- **Work instruction**: Among the entries, which lines carry the string "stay"? Copy each of them.

===============

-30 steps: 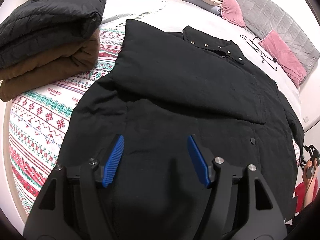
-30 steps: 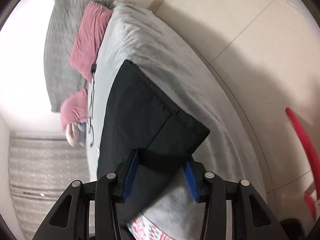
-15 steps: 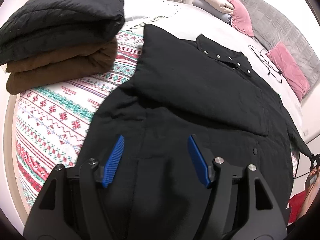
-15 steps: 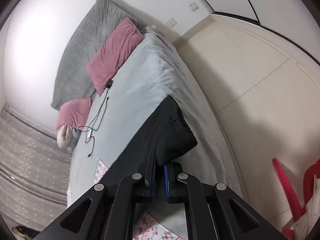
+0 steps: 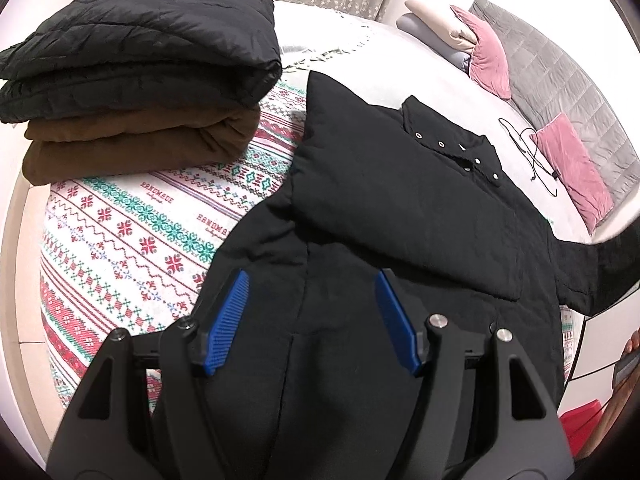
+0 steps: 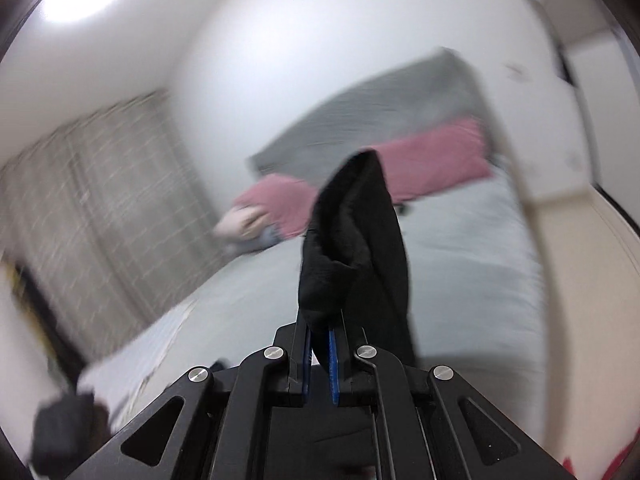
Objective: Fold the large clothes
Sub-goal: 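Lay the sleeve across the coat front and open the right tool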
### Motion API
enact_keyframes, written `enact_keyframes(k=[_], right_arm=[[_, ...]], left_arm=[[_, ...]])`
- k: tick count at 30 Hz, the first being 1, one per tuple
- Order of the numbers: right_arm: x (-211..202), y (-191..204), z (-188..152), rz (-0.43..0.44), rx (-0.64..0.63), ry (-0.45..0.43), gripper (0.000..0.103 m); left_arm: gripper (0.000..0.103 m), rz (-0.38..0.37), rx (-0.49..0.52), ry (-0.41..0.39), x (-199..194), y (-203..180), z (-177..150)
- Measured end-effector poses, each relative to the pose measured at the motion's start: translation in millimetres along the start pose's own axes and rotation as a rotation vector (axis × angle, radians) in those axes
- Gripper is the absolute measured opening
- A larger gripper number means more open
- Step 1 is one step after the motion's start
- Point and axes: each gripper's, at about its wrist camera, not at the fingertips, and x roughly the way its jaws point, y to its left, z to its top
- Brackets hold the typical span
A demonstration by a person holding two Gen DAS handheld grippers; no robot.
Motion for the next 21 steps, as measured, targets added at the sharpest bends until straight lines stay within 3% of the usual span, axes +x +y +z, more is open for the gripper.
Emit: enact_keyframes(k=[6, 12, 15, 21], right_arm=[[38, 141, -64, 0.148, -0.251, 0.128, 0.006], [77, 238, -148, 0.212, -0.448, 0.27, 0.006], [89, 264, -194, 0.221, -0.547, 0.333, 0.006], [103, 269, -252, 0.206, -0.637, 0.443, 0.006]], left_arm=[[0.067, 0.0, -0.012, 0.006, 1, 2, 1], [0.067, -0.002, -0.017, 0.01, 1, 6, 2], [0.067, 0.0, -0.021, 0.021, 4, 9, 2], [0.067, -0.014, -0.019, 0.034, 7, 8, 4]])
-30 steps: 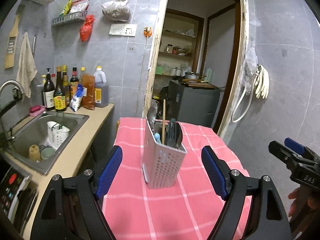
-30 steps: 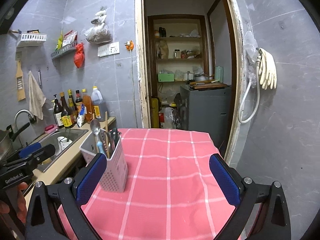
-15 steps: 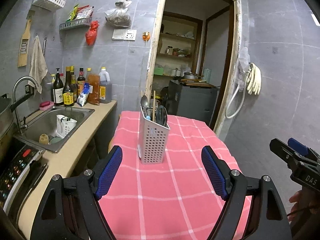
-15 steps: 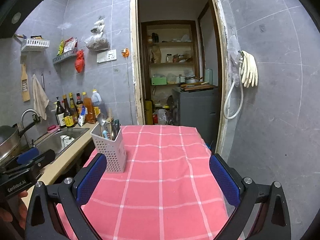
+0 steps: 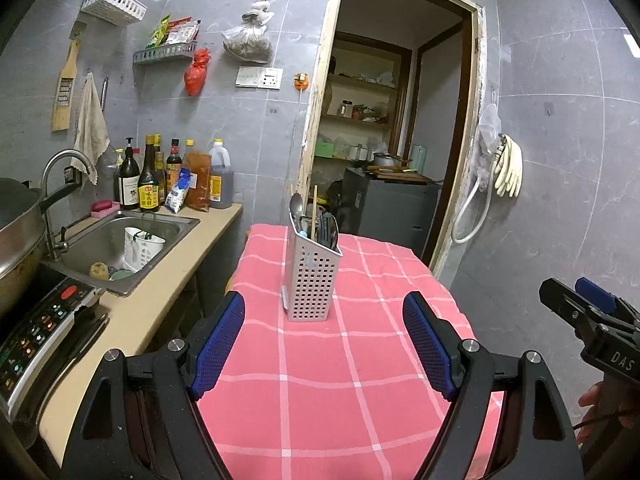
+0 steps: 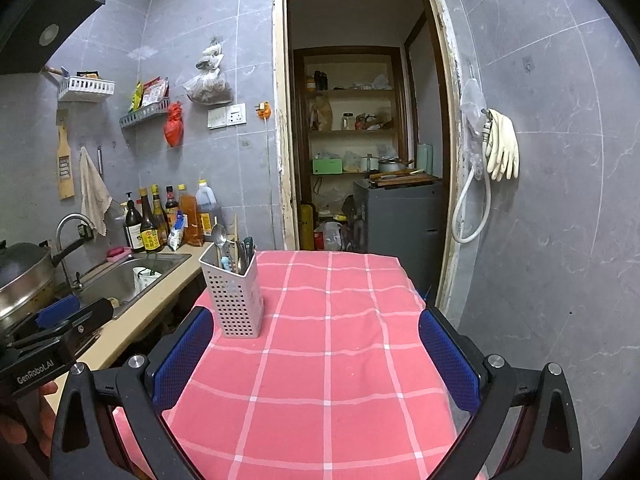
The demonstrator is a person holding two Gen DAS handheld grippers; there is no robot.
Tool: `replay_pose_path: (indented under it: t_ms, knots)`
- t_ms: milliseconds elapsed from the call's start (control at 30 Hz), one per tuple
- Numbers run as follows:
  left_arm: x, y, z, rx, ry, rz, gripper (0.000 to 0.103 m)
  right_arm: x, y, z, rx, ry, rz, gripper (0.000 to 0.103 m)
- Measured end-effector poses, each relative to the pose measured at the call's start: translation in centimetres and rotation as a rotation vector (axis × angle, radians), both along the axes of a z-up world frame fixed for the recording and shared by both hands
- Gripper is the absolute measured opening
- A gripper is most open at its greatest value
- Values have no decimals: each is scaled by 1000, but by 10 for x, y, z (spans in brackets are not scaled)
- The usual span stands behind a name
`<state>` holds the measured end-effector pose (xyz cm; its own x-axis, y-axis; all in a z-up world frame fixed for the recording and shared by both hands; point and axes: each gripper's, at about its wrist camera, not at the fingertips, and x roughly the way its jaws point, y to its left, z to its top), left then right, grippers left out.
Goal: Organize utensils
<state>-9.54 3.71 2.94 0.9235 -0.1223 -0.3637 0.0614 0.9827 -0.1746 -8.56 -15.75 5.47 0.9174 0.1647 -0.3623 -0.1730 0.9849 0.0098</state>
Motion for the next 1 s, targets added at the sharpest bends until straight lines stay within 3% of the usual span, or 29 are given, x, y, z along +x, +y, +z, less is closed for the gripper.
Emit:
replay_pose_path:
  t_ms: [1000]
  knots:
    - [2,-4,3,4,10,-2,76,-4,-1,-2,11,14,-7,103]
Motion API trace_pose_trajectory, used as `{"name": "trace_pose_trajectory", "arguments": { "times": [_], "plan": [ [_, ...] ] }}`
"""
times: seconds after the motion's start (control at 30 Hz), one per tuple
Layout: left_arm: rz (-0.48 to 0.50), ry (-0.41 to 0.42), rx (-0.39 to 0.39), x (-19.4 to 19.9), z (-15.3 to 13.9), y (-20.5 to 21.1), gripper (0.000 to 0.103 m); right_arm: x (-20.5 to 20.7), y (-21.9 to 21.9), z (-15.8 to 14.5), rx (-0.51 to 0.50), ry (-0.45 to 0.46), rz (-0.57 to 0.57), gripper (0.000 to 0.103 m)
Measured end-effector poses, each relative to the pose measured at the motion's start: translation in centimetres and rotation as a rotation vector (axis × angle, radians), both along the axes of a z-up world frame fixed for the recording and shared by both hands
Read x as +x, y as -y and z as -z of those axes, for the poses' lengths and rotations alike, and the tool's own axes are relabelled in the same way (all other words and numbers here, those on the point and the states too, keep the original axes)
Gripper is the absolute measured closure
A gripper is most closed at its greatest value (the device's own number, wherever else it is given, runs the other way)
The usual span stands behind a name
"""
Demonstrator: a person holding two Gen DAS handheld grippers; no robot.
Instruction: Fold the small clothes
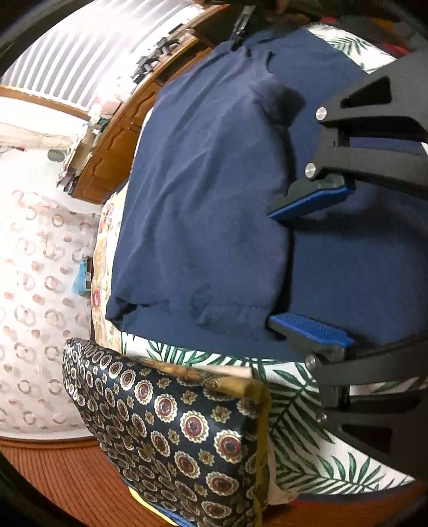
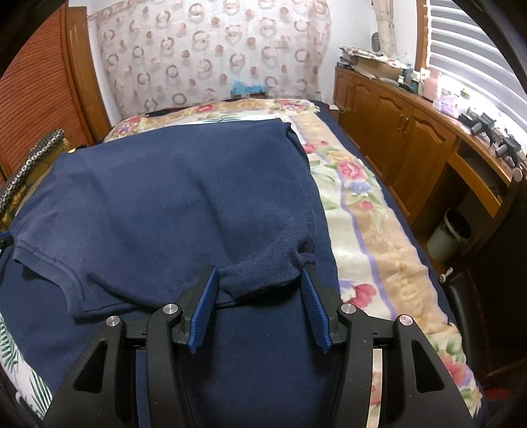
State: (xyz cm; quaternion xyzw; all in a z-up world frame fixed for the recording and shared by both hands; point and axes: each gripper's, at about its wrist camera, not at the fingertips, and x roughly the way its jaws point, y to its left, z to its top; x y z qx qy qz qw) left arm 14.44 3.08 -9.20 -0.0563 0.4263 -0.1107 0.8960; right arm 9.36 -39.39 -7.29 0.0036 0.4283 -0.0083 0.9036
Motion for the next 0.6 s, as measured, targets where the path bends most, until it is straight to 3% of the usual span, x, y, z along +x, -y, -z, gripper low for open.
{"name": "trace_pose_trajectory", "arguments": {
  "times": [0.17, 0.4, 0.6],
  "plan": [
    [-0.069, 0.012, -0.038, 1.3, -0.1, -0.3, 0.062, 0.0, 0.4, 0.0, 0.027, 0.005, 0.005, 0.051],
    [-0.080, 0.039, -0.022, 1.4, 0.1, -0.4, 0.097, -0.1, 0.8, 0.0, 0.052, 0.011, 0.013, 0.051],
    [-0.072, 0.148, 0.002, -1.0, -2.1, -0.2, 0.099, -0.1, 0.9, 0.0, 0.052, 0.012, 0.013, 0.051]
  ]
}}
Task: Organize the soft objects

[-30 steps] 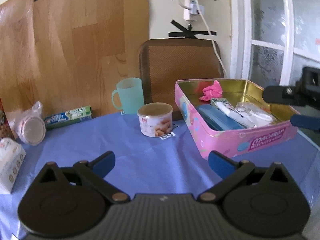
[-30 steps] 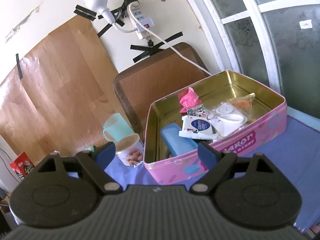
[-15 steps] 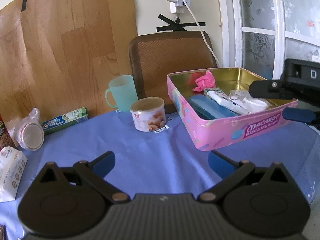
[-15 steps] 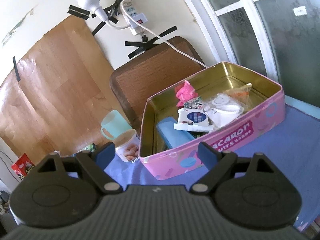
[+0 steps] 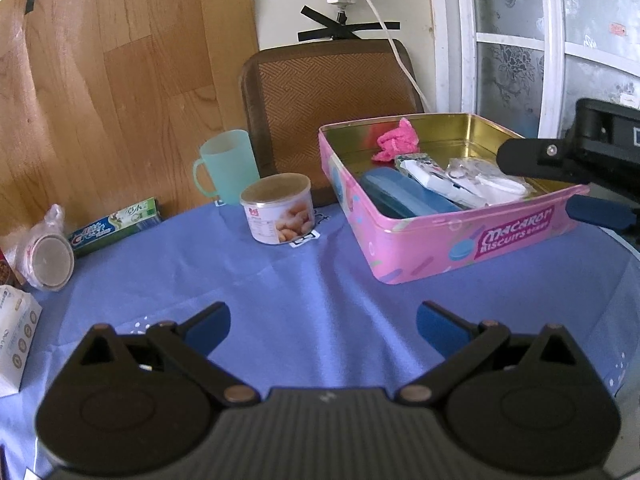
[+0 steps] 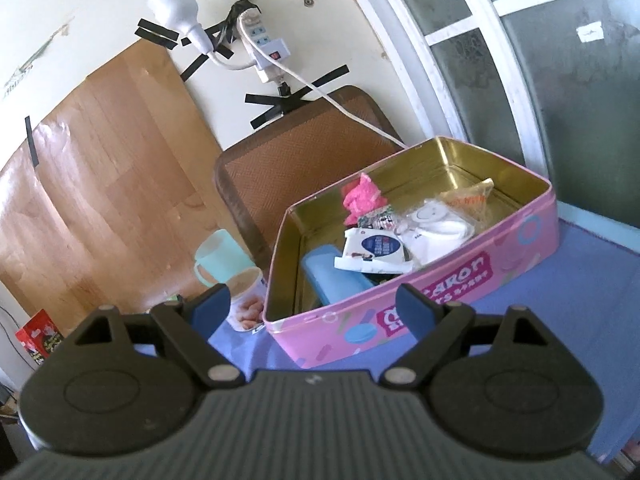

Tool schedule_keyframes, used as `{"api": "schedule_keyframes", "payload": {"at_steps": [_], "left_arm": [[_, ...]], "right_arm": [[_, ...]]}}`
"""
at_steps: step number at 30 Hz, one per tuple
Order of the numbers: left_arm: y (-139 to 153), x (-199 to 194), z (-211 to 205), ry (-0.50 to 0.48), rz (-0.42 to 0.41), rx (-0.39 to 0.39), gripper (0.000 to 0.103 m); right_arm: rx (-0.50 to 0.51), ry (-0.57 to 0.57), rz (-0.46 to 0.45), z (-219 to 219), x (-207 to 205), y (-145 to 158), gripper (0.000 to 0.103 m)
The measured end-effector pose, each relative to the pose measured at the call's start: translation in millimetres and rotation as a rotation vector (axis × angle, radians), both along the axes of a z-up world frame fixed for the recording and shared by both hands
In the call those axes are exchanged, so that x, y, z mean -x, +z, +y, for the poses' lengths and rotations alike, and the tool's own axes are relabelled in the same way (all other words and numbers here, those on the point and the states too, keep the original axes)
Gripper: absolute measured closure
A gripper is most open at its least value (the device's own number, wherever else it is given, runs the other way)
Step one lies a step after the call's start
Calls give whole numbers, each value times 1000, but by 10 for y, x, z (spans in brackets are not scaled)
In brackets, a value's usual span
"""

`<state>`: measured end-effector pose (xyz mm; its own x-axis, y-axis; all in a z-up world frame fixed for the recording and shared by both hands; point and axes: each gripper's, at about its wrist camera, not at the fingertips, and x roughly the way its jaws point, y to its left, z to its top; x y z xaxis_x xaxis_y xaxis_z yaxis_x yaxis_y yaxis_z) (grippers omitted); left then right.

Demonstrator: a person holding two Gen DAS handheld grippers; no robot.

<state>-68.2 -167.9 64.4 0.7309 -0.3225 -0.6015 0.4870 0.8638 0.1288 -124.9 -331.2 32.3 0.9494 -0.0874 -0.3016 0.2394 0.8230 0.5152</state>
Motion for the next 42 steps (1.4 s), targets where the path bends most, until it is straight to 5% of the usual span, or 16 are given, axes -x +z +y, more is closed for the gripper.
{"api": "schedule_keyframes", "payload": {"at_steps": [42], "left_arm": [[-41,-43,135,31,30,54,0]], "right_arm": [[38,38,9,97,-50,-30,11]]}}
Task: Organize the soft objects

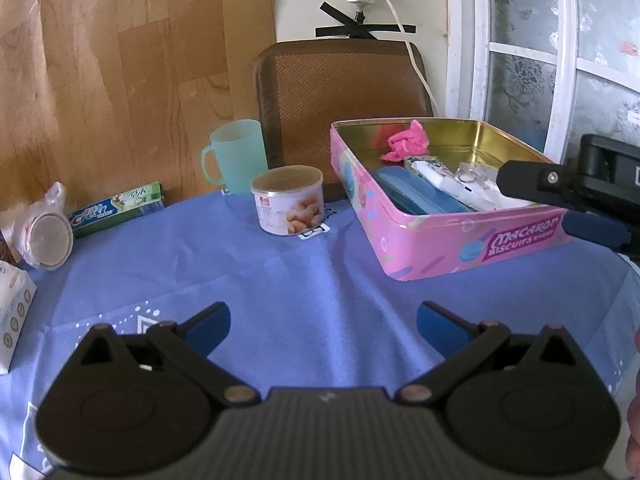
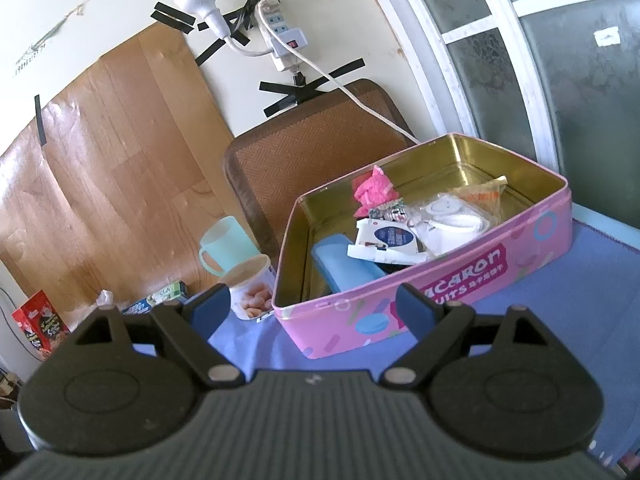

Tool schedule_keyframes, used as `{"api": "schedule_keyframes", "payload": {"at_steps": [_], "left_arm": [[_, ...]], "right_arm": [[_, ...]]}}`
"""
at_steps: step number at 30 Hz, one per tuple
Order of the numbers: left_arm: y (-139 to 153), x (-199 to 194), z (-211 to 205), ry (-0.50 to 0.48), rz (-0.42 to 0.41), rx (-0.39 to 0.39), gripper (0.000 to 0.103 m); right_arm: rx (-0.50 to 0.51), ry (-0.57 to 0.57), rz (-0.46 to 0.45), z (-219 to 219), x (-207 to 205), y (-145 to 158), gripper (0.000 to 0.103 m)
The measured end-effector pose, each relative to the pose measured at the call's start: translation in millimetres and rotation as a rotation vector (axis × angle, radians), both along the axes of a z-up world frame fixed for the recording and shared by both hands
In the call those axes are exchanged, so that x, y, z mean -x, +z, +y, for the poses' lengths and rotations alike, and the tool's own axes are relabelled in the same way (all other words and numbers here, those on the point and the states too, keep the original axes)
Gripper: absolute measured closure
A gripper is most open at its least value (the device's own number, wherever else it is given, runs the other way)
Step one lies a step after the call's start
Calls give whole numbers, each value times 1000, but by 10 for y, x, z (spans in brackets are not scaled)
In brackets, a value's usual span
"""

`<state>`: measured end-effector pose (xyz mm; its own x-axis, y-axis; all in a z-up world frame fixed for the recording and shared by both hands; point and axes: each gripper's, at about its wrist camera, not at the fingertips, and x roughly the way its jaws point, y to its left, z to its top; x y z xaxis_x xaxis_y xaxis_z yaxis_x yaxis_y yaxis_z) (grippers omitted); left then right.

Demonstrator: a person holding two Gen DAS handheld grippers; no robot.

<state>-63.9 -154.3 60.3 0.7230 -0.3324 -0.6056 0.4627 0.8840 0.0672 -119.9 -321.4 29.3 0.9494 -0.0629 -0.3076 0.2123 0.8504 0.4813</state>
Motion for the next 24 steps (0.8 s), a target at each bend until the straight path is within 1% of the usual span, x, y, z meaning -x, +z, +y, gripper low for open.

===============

- **Task answer**:
Motion for the next 21 steps, as measured, targets added at the sharpest bends until straight lines stay within 3% of the usual span, axes +x +y +z, more is open for the gripper.
Motion for the next 1 s, targets added at the sharpest bends until straight lines stay within 3% of the usual span, or 29 are given, x, y, z along +x, +y, +z, less is closed for the gripper.

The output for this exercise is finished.